Serum IL-1β concentration in general is very low compared with IL-18 [4]. In this regard, we did not find a significant difference in sera concentration of IL-1β among FMF in attack, FMF in remission, and healthy controls whereas sera IL-18 concentration of patients of FMF in attack was much higher compared with FMF in remission or healthy controls [7]. Comparing sera concentration of IL-18 in FMF in attack with that in other inflammatory diseases as AOSD [13], that of IL-18 in the active phase of AOSD is extremely high [14]. As mentioned earlier, IL-18 is initially synthesized as an inactive precursor and the cleavage for processing into a mature, active molecule is mediated by pro-inflammatory caspases following the activation of inflammasomes [4]. In this regard, we have developed several monoclonal antibodies which react specifically with mature IL-18 processed by caspases [14]. We have found that most of serum IL-18 in the active phase of AOSD attributes to mature IL-18 [14]. The literature has found that other autoinflammatory/autoimmune diseases including systemic lupus erythematosus (SLE), rheumatoid arthritis (RA), type-1 diabetes mellitus, Crohn’s disease, psoriasis, and graft versus host disease are thought to be mediated by IL-18 [4]. In addition, we have recently found the participation of MEFV gene variants (exon 2 or 3), not exon 10 mutations, in patients with idiopathic multicentric Castleman disease (iMCD) [15], which might associate with cytokine/chemokine storm found in iMCD [16].
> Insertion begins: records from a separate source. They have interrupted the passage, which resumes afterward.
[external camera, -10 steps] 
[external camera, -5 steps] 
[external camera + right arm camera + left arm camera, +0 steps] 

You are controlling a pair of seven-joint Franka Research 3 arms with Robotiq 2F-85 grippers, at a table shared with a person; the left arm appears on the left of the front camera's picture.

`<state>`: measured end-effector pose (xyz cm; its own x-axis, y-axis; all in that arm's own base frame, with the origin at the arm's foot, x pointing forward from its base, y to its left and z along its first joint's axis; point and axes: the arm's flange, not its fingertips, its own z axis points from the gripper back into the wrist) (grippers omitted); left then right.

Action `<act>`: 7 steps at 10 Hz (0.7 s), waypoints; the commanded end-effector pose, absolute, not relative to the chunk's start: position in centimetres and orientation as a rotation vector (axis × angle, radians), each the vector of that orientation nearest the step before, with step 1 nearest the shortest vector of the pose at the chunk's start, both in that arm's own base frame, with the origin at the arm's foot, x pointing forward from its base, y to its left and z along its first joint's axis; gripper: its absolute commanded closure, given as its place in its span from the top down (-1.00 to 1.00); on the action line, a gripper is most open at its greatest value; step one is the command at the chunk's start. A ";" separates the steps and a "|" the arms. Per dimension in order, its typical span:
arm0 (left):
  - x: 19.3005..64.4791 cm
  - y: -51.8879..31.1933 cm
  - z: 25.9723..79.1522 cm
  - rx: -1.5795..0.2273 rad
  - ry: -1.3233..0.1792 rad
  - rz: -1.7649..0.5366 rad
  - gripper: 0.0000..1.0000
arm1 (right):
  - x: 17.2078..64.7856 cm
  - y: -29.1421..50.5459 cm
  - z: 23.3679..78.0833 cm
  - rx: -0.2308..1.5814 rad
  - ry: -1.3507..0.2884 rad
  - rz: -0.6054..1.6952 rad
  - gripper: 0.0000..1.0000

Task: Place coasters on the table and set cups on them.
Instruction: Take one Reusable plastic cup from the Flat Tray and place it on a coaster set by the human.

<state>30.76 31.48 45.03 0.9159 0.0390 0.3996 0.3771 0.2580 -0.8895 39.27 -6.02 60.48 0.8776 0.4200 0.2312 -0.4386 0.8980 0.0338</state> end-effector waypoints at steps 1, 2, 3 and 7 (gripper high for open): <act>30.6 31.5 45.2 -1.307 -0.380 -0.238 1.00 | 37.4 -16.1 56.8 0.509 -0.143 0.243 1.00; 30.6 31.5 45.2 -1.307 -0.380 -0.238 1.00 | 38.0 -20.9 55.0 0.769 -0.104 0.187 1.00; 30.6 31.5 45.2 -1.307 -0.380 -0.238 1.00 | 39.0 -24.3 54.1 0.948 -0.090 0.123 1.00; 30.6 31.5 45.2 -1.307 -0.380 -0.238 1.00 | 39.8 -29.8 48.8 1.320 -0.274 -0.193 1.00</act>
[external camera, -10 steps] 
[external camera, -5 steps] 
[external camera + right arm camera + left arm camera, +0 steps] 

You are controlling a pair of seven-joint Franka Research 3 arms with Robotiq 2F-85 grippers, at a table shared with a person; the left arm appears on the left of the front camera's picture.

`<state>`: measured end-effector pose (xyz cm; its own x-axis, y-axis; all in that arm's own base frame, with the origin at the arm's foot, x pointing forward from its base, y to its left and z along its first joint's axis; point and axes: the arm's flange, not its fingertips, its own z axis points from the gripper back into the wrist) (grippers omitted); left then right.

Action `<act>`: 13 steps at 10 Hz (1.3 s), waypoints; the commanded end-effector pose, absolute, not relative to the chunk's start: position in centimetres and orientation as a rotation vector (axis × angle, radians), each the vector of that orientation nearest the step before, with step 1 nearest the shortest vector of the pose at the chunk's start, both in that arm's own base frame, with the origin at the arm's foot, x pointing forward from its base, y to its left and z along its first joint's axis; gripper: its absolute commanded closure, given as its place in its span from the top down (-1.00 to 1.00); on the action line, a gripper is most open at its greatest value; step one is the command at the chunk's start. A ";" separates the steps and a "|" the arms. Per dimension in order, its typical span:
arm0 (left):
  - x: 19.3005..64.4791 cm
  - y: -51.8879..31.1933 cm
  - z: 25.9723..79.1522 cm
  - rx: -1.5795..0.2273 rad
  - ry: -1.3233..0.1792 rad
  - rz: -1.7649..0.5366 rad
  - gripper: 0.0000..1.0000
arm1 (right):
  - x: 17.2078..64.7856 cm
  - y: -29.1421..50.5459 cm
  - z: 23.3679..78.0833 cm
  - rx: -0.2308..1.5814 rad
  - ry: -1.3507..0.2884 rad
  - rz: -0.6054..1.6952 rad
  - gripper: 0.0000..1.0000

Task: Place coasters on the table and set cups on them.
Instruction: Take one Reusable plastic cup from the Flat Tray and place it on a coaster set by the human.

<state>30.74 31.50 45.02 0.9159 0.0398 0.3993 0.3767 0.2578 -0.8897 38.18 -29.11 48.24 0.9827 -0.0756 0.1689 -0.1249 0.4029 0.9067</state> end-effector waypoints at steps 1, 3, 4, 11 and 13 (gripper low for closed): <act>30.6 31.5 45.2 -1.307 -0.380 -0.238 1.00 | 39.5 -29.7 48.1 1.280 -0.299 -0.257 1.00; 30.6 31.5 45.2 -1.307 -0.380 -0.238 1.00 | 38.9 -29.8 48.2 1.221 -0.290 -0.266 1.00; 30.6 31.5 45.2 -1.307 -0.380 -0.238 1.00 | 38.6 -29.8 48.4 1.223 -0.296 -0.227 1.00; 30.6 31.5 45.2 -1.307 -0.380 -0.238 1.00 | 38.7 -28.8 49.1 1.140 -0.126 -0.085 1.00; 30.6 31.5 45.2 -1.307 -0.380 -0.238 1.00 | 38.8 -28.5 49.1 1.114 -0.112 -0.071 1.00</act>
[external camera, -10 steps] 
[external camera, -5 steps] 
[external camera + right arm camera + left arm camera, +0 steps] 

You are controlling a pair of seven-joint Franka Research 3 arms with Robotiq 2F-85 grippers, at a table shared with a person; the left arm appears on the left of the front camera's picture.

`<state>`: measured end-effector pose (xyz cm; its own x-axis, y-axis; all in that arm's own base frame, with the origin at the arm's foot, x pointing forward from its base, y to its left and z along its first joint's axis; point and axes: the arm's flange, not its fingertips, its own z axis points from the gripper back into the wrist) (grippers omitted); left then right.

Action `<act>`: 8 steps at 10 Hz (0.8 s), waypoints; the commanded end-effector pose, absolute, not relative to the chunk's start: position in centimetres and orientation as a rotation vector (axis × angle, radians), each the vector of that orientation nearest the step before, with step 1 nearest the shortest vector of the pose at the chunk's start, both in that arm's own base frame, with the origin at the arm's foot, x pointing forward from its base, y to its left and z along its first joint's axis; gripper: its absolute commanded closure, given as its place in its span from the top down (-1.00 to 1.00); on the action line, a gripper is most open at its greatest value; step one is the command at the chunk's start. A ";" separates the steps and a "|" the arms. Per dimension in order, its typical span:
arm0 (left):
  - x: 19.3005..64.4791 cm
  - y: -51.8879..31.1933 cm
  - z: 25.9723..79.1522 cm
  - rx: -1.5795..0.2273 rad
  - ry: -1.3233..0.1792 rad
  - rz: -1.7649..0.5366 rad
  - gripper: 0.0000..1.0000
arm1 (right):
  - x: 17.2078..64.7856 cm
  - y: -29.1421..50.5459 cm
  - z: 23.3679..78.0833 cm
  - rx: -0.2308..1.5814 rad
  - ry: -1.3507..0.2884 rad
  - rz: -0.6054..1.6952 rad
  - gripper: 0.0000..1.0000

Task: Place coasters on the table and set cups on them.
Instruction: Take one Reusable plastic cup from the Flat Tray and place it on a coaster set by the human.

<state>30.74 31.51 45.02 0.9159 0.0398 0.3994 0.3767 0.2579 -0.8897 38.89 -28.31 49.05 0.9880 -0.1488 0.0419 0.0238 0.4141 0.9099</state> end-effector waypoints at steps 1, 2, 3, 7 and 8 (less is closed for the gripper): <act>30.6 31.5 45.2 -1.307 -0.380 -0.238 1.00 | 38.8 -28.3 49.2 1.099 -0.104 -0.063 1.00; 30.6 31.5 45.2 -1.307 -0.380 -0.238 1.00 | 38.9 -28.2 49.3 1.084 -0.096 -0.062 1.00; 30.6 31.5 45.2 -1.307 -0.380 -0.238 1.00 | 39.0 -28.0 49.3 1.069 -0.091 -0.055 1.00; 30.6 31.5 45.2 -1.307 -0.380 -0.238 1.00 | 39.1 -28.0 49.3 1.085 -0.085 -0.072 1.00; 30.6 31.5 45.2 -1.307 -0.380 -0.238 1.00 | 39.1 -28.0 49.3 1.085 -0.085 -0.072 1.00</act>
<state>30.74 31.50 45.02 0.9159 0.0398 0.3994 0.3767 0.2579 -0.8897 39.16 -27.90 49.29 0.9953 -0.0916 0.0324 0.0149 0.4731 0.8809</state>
Further directions and conclusions

Inflammasomes are crucial sensors toward external pathogens and endogenous damage-associated molecular pattern signals. Tissue-specific expression as well as the differences of those triggers are some considered to be explanatory reasons for some phenotypic differences in autoinflammatory diseases. The MEFV gene is considered to contribute essentially in the activation of inflammasomes resulting in the activation of inflammation. An understanding of autoinflammatory mechanisms/diseases would encompass across the immunological disease spectrum, and it has been realized that several tissue-specific factors could contribute to inflammation [17]. Based upon this hypothesis, common diseases with evident inflammatory parameters could be classified into predominantly autoinflammatory in nature, although most of these diseases also have signs of autoimmunity [17]. It is considered to be important that this way of thinking of autoinflammation may lead to the establishment of boundaries/borderlines for what constitutes autoinflammatory reactions. Considering nucleotide-binding domain leucine-rich repeat (NLR) proteins 3 (NLRP3), NLRP3 inflammasome activation and IL-1β/IL-18 secretion have recently emerged as a central mechanism in the pathogenesis of diseases associated with NLRP3 activation by danger signals like gout, pseudogout, Alzheimer’s disease, or type 2 diabetes [18]. MEFV gene mutation modulates the NLRP3 activation [1, 2]. These observations strongly suggest the importance in concept of autoinflammation toward a wide spectrum of diseases MEFV gene deeply involved in these processes.